Task details: For each line below with the word "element", write out a copy.

Data:

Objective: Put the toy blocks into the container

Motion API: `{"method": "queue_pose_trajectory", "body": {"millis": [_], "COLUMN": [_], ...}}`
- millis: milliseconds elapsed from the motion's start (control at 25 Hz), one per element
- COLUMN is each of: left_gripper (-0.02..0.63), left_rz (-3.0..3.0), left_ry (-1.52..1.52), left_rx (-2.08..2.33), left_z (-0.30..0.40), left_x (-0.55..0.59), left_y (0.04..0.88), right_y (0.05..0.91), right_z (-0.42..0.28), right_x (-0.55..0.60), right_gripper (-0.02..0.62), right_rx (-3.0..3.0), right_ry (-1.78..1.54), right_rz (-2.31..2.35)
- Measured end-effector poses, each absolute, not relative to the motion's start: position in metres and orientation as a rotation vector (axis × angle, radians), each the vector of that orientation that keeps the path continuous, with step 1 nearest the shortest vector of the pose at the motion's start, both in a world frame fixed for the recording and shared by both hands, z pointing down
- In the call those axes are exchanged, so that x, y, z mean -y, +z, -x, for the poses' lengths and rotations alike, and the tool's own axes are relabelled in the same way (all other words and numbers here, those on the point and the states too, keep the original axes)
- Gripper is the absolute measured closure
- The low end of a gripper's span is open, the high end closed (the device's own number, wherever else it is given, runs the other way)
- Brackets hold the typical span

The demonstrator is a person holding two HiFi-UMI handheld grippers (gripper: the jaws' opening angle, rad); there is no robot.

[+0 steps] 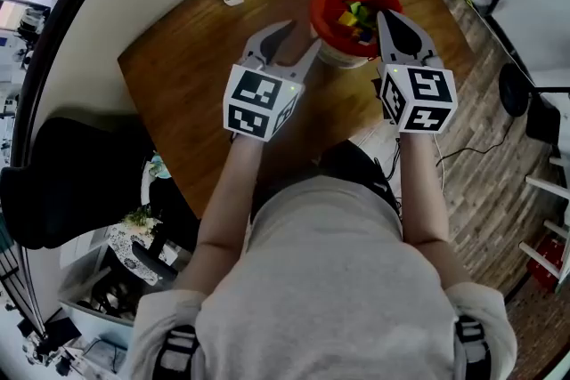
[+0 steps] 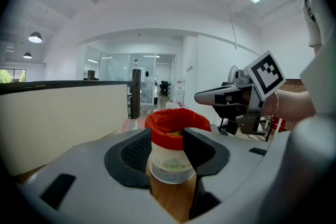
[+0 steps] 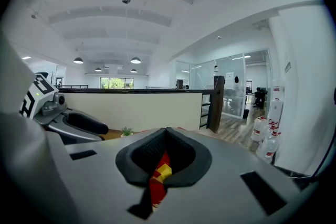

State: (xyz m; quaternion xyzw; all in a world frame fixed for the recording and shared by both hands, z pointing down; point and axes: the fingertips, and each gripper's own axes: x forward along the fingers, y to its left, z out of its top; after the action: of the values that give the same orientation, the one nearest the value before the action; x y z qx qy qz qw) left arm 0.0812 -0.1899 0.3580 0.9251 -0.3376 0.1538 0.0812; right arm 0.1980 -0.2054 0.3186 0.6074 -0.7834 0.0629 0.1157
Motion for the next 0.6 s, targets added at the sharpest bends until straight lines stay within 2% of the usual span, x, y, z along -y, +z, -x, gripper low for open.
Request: {"method": "queue_pose_trajectory", "body": {"millis": [600], "left_gripper": [0.436], "left_rz": [-2.756], "left_ry": [0.42], "left_rx": [1.054], "left_z": [-0.067], "left_x": [0.187], "left_y": [0.349], "right_y": [0.308], "right_z": [-0.166], "right_x": [0.201], "right_gripper": [0.584], "right_rx": [2.437], "right_ry": [0.121], "right_rz": [-1.608]}}
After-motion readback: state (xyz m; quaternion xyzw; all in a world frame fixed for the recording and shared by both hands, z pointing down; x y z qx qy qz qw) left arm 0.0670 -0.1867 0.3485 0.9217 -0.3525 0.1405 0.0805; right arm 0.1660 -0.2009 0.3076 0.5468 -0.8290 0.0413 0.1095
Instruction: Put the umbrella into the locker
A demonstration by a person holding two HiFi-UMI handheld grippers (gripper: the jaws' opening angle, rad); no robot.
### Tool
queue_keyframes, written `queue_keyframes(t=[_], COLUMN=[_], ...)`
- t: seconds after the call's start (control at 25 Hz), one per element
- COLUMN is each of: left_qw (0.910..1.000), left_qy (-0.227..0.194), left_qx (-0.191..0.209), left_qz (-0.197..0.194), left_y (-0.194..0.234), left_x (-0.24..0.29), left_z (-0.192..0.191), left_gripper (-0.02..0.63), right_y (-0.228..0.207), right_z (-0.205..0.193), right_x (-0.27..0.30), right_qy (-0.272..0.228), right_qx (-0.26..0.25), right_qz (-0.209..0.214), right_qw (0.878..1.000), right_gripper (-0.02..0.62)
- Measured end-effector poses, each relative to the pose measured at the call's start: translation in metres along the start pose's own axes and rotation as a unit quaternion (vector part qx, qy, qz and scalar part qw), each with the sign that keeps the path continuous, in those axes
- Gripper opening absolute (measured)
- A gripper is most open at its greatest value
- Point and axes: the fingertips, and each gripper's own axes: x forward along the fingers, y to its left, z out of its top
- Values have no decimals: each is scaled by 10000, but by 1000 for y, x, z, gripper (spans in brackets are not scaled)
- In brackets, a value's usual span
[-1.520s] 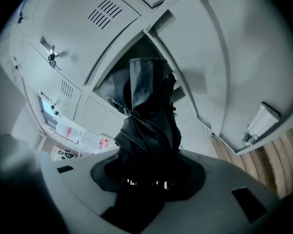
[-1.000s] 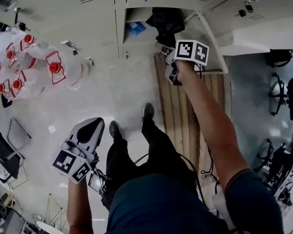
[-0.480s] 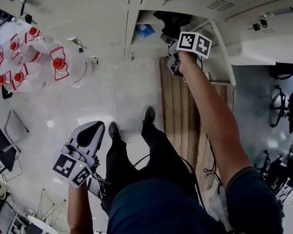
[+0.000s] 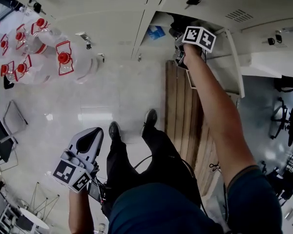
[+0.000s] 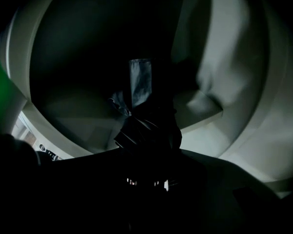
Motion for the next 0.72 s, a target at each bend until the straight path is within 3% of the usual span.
queue_keyframes(t=[0.32,0.72], left_qw=[9998,9999], left_qy=[-25,-83], left_qx=[-113,-42], left_qz=[171,72], left_y=[10,-4], left_x=[-4,-8], left_z=[-9,-5], left_gripper=[18,18], right_y=[-5,-1], right_z=[18,13], right_x=[28,12], right_qy=[-49,-307], right_qx=[-26,-267], right_qz=[-249,-228], right_qw=[9997,9989], right_gripper=[202,247])
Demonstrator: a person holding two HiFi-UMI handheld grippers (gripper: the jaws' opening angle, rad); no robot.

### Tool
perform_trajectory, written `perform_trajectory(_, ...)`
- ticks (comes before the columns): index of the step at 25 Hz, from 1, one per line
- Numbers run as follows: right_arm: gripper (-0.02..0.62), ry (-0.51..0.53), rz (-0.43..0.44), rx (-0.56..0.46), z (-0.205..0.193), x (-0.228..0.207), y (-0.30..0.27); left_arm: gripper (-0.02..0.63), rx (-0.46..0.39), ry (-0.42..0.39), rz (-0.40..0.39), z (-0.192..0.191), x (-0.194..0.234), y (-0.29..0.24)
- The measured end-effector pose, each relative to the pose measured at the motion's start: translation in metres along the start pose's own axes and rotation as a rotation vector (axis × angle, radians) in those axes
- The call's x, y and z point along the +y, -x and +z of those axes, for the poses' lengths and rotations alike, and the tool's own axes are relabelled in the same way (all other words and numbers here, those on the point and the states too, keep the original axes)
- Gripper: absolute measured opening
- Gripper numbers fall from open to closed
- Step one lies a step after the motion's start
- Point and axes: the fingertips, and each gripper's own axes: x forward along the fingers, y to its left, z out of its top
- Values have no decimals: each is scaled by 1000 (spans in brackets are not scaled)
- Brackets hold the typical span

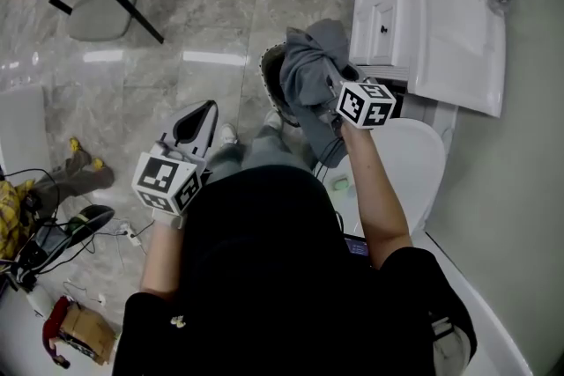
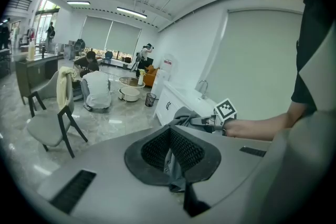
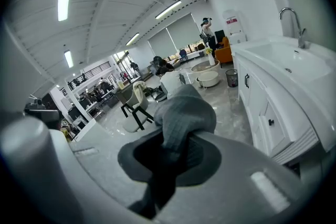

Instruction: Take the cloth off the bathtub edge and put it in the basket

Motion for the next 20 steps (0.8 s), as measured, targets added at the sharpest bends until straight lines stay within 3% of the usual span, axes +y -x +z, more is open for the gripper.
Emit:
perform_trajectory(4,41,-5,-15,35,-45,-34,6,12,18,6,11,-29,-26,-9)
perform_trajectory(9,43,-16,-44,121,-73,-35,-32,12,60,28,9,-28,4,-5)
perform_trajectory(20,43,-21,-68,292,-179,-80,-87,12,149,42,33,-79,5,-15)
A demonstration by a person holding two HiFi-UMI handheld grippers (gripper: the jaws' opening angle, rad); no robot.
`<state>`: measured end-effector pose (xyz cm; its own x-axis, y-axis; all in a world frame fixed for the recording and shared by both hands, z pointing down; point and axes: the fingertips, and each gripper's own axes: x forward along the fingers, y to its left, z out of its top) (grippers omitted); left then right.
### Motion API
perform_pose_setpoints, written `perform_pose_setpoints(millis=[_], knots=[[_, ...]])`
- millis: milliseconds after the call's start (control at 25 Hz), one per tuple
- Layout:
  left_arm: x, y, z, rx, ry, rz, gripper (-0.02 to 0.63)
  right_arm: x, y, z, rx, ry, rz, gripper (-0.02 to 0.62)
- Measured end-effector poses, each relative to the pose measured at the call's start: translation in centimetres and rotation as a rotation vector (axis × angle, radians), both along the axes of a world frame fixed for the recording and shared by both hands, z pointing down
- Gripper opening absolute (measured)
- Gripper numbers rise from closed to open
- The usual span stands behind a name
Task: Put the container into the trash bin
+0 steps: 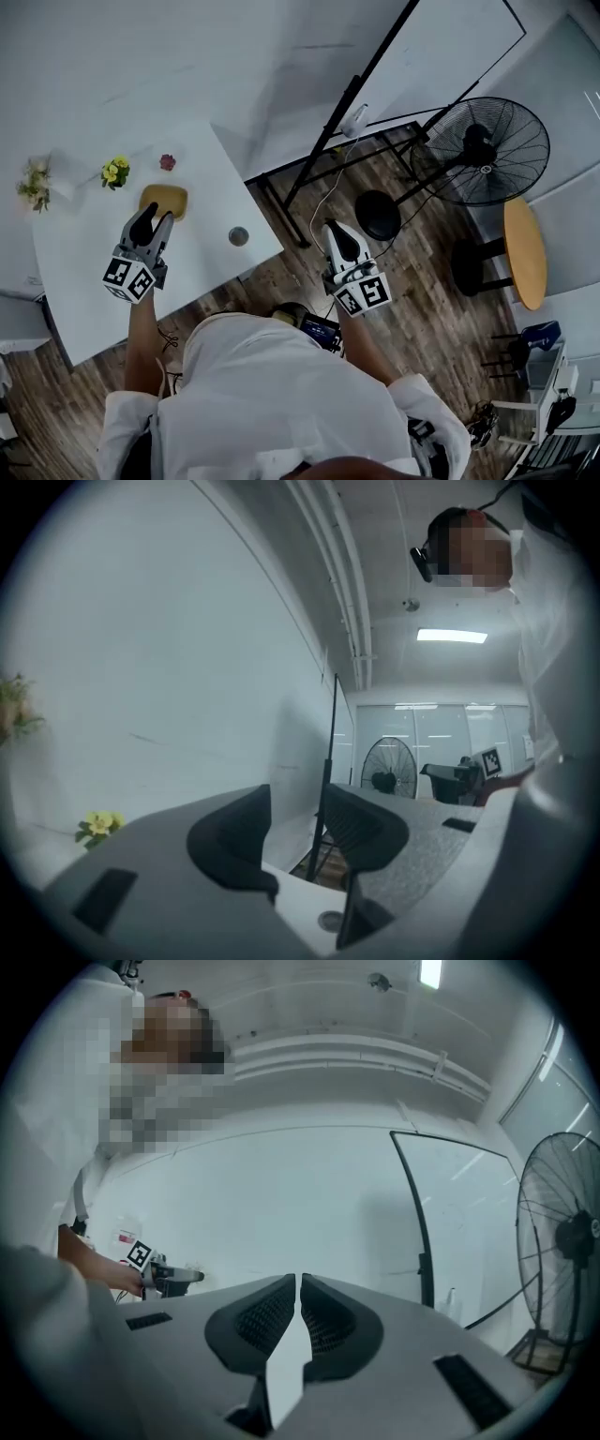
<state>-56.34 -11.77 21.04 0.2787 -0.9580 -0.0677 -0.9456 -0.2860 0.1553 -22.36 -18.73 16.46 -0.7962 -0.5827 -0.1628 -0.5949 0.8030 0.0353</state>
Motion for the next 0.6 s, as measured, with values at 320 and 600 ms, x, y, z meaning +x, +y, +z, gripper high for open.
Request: perform_pose_setpoints(millis=[320, 600], knots=[[-10.9, -2.0, 4.2, -0.099, 0.09, -0.12, 0.183, -10.2, -3.2, 3.9, -0.077, 0.062, -0.123, 0.041], [-17.7, -5.2, 14.9, -0.411, 0.082, -0.177, 0.198, -13.5, -5.2, 6.9, -0.153, 0.109, -0.135, 0.041]])
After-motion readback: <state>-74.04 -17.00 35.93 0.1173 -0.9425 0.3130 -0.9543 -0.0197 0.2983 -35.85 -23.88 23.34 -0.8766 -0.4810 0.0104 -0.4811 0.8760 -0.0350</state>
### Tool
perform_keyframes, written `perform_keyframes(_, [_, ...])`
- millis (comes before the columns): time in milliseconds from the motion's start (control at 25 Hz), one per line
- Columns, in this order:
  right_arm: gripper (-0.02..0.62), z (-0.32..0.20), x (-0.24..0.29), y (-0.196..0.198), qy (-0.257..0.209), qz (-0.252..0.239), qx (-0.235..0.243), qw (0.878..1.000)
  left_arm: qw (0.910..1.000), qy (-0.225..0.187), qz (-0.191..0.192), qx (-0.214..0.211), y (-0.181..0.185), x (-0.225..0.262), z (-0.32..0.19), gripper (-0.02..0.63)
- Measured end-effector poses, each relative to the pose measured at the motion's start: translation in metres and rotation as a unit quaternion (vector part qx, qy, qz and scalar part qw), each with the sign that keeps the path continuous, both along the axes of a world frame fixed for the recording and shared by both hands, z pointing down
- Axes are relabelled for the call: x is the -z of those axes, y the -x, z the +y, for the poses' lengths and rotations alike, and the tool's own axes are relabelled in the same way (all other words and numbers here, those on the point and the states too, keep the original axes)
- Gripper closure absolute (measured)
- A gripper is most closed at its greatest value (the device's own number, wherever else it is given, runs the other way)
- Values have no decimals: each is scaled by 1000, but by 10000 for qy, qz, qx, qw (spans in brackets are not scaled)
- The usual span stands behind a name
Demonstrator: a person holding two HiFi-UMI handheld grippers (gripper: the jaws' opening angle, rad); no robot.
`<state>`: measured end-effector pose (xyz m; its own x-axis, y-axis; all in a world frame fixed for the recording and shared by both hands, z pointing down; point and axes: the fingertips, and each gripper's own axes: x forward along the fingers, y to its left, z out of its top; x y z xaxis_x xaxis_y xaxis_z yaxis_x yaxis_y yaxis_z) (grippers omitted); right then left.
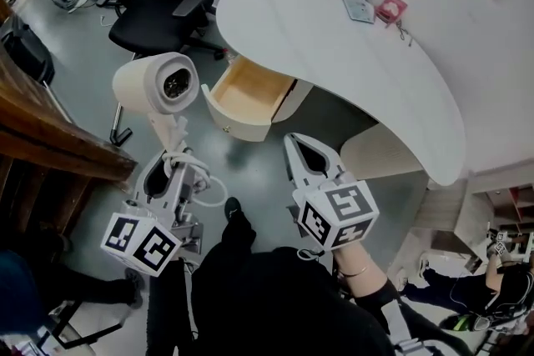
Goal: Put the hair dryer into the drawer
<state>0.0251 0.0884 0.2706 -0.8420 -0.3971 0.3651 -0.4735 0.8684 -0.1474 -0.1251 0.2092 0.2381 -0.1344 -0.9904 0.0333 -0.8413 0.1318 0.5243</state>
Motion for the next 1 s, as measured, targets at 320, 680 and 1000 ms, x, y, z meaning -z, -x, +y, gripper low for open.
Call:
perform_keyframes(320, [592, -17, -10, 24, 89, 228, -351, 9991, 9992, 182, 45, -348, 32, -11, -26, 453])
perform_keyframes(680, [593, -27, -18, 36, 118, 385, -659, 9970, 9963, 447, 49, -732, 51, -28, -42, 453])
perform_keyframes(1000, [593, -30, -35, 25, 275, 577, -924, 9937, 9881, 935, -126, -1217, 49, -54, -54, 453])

Result for this task:
- millis: milliseconds elapsed from the motion's start (control at 25 Hz), one per element
- t: seconds after the call's start (control at 25 Hz), one per element

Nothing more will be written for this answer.